What form, shape, character and direction this #ZumaMustFall takes is dependent on whether the working class is properly engaged. Already all sorts of opportunistic efforts are underway by forces that have different motives not in line with that of the working class.

Even the insults thrown at us by the Colonialist Mistress in the DA, Helen Zille, have taken a back seat and quietism by many of those in the struggle for Zuma to fall.

In conclusion:

This struggle against the disciples of neo-liberalism, which is cloaked in radical economic transformation, calls for a national strike and rolling mass action if we are to embolden the working class.

To organize the current popular feelings amongst ordinary people there needs to be the organizing of an effective spear and shield for all those who want to build a socialist SA under working class leadership so that the real rot of the system can be fought.
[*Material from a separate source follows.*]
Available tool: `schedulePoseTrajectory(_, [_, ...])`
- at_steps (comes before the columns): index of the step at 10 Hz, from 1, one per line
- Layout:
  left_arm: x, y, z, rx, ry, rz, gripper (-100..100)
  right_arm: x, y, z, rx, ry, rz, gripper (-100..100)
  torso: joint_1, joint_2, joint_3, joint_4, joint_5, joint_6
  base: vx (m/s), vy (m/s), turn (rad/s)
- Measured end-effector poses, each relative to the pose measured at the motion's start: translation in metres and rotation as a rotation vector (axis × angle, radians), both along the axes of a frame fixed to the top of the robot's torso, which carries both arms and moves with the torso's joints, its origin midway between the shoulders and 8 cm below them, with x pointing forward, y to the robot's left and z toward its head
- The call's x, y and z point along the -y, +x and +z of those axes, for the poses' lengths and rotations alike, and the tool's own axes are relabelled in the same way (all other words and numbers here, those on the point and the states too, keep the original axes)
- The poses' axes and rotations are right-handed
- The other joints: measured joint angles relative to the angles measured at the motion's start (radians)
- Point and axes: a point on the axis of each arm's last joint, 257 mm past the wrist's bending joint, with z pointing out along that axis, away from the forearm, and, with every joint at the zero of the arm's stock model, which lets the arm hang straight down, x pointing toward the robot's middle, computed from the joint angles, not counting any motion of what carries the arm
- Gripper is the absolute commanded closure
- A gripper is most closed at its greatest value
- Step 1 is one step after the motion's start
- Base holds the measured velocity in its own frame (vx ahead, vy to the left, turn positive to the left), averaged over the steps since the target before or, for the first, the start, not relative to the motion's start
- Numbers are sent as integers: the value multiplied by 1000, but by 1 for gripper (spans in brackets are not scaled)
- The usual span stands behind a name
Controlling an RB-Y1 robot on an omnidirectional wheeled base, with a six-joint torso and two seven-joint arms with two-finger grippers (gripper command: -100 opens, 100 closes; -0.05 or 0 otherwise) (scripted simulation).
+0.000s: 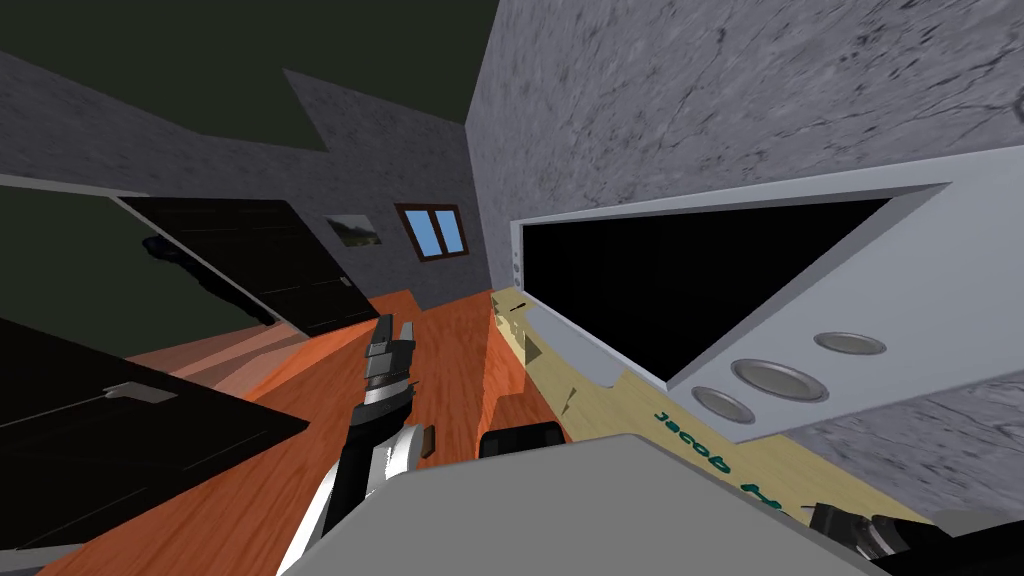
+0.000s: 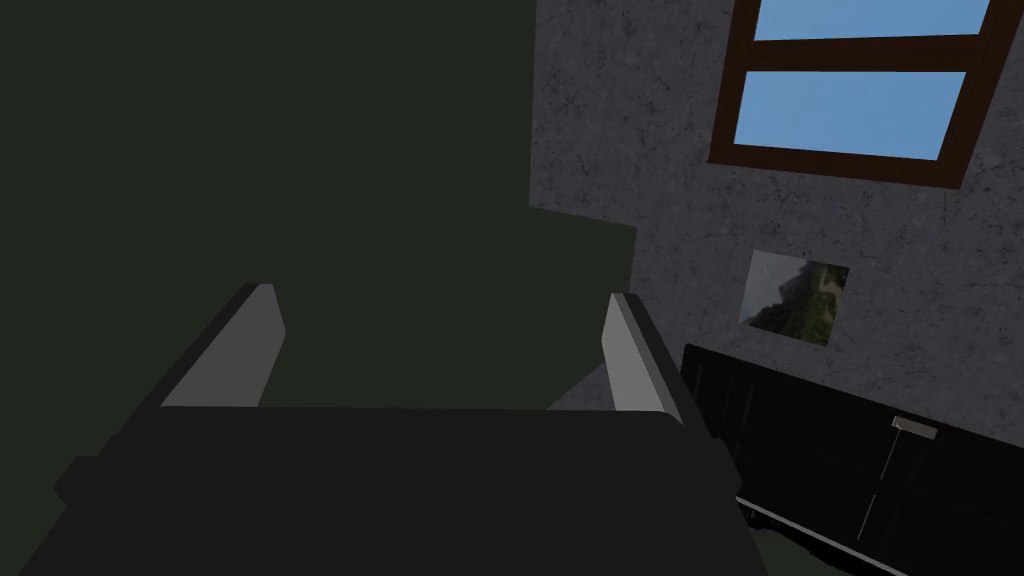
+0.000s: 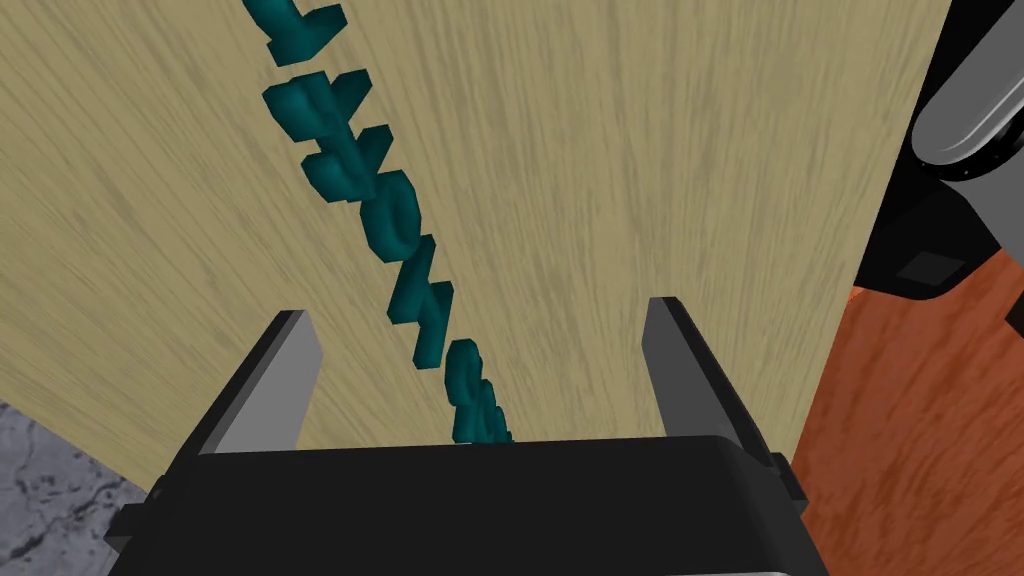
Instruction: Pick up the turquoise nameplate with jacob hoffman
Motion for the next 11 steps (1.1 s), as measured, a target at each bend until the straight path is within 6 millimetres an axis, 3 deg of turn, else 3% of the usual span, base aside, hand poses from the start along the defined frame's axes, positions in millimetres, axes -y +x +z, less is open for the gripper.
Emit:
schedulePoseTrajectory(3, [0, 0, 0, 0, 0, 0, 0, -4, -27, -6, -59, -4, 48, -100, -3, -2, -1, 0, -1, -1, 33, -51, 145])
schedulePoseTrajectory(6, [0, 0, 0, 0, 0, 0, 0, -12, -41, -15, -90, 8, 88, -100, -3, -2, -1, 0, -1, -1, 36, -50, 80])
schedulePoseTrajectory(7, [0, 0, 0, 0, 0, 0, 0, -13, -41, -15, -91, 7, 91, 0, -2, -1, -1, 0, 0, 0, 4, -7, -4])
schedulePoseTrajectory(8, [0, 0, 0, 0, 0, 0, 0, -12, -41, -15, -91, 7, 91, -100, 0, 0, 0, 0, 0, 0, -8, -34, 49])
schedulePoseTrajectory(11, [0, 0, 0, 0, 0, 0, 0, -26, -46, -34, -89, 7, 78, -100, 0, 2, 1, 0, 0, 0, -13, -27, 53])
This of course can be nothing but the building of a Workers Party.

Numsa is not standing on the sidelines but is putting forward alternative actions and an alternative socialist agenda in the present.

Left forces must be rallied and organised to develop a clearer line of march with clear working class demands.      

Karl Cloete is NUMSA Deputy General Secretary "Democracy for an insignificant minority, democracy for the rich -- that is the democracy of capitalist society.""But democracy is by no means a limit one may not overstep; it is only one of the stages in the course of development from feudalism to capitalism, and from capitalism to Communism."